Dans une lettre ouverte en date du 8 février 2021 adressée au Pr Benjamin Hounkpatin, le Coordonnateur du Programme national de lutte contre les hépatites ( Pnlh) dénonce un harcèlement administratif et un agissement persécutoire dont il est victime de la part du ministre de la santé. Le Professeur Titulaire Nicolas Kodjoh, spécialiste des maladies digestives et du foie, puisque c’est bien de lui qu’il s’agit, y rejette le caractère irrévérencieux faussement attribué à sa réponse à une demande d’explication de l’autorité ministérielle citée en référence et qui est avancé pour justifier la sanction disciplinaire prise en son encontre avec à la clé, une sommation de rédaction d’une lette de démission.
Ghislain Gbènakpon
Le rappel de ses titres et fonctions dans sa réponse à la demande d’explication de l’autorité ; la personnalisation de sa réponse en précisant ses contributions personnelles apportées au gouvernement béninois pour la cause des malades d’hépatites alors que selon l’autorité ministérielle, il devrait s’exprimer au nom de l’Institution ; la demande de véhicules administratifs adressée au Secrétariat Exécutif du Cnls-Tp comme à d’autres structures et institutions de la République. Voilà à la lecture de sa la lettre ouverte au ministre de la santé, les faits essentiellement qualifiés d’irrévérencieux reprochés au Coordonnateur du Pnlh, le Pr Nicolas Kodjoh.
Mais il a d’abord tenu à très vite rejeter leur caractère irrévérencieux en relevant plutôt le vice de forme flagrant de la demande d’explication du ministre qui ne tient pas compte de son statut de Coordonateur du Pnlh nommé par Arrêté ministériel le 12 septembre 2018 : « Ce titre de Coordonnateur me confère indéniablement le droit d’être respecté administrativement en tant que tel. Aussi dans votre demande d’explication, vous étiez tenu de m’écrire en ma qualité de Coordonnateur et non en m’interpellant comme un individu quelconque dénommé ‘’ KODJOH Nicolas’’. Sur ce, il était question de comprendre qu’en mentionnant mes titres et fonctions dans ma réponse, je ne le faisais qu’à titre de rappel administratif, puisque votre demande d’explication les avait ignorés. De même, il fallait que je vous réponde convenablement en me situant au plan individuel sur lequel vous m’aviez interpelé. C’est ainsi que j’étais contraint de vous notifier ce que le nommé Monsieur KODJOH Nicolas, en tant qu’individu et par le biais de ses relations personnelles à l’international, a pu apporter à l’Etat béninois pour délivrer d’une mort certaine des dizaines de nos compatriotes malades d’hépatite C ».
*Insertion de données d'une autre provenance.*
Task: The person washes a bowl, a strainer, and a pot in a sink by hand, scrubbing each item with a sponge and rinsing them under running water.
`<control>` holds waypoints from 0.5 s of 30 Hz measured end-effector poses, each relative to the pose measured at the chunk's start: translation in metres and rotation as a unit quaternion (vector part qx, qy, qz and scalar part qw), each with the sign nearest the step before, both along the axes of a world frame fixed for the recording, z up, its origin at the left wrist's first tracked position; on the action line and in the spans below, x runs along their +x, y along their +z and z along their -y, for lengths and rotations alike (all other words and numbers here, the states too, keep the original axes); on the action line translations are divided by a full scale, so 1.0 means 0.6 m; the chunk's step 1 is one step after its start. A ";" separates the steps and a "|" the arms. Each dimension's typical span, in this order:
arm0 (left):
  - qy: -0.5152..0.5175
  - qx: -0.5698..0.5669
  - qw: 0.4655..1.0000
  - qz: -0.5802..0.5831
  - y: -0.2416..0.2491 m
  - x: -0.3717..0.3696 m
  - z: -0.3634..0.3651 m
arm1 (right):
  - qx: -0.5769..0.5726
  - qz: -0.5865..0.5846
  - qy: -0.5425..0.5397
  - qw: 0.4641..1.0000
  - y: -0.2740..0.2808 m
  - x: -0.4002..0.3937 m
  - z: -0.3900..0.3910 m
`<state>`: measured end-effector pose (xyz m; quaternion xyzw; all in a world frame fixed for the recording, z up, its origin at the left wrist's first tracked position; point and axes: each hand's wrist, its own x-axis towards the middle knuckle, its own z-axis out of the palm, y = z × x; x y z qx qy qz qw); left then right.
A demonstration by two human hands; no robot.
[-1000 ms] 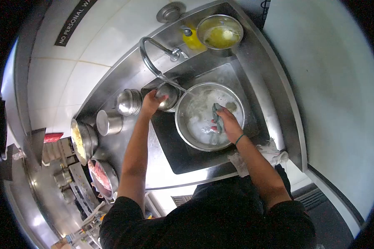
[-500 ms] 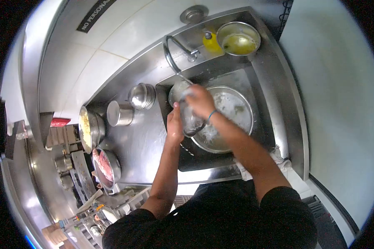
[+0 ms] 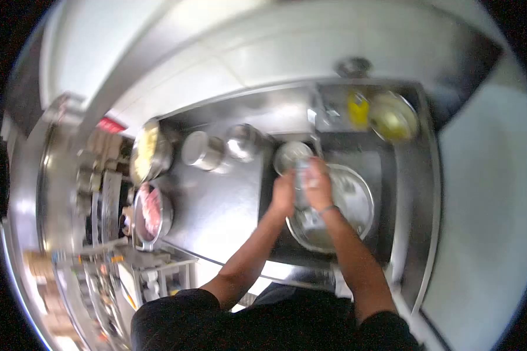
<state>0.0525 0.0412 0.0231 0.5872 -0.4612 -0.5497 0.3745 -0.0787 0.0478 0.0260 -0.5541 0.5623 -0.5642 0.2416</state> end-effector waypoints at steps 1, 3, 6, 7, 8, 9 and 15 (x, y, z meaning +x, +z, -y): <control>-0.061 -0.007 0.997 0.038 0.018 0.004 -0.005 | 0.170 0.129 -0.001 0.977 0.035 -0.025 0.014; -0.188 -0.023 0.980 0.057 0.056 0.013 -0.004 | 0.188 0.122 0.036 0.974 -0.078 -0.088 0.053; -0.291 0.052 0.955 0.005 0.121 0.038 0.041 | 0.324 0.218 0.164 0.906 -0.003 -0.120 0.013; -0.281 0.035 0.959 -0.002 0.122 0.047 0.057 | 0.336 0.246 0.187 0.890 -0.017 -0.128 -0.003; -0.273 0.022 0.962 -0.010 0.112 0.055 0.070 | 0.350 0.216 0.207 0.888 -0.021 -0.136 -0.024; -0.266 0.011 0.964 -0.019 0.094 0.065 0.082 | 0.365 0.187 0.224 0.884 -0.019 -0.141 -0.036; -0.127 0.227 0.965 -0.037 0.048 -0.007 0.032 | 0.289 0.004 0.133 0.948 0.003 -0.042 -0.052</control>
Par ailleurs, poursuit-il, le respect d’un Arrêté ministériel s’impose en premier lieu au Ministre signataire lui-même. « Le déni délibéré de mes titres pourtant contenus dans l’Arrêté de nomination est une violation flagrante de ce principe. C’est une forme de dénigrement au plan administratif qui s’ajoute aux actes d’humiliation dénoncés dans ma réponse à votre courrier cité en référence », soutient le Pr. Nicolas Kodjoh dans sa lettre ouverte.
En ce qui concerne la demande de véhicules administratifs, il fait observer qu’en fait, elle n’était pas une première dans le but d’assurer la mise en œuvre diligente des activités du Programme national de lutte contre les hépatites qui ne dispose d’aucun moyen roulant à ce jour. « Monsieur le ministre Benjamin HOUNKPATIN, ma détermination à hisser le PNLH au rang des réussites phares du Gouvernement est l’unique motivation des alertes et des SOS portés par les cinq documents querellés listés dans ma réponse. Leurs effets ont été indiscutablement salutaires pour le Programme comme cela a été démontré dans ma réponse. Malgré cela, vous les utilisez comme des motifs de harcèlement administratif avec des rappels à l’ordre successifs en qualifiant injustement mes actes pourtant louables de manque de respect à l’autorité et d’atteinte à votre personnalité », écrit le Pr. Nicolas Kodjoh.
Il faut dire que l’homme est sommé par l’autorité ministérielle de rédiger sa lettre de démission. Nous y reviendrons.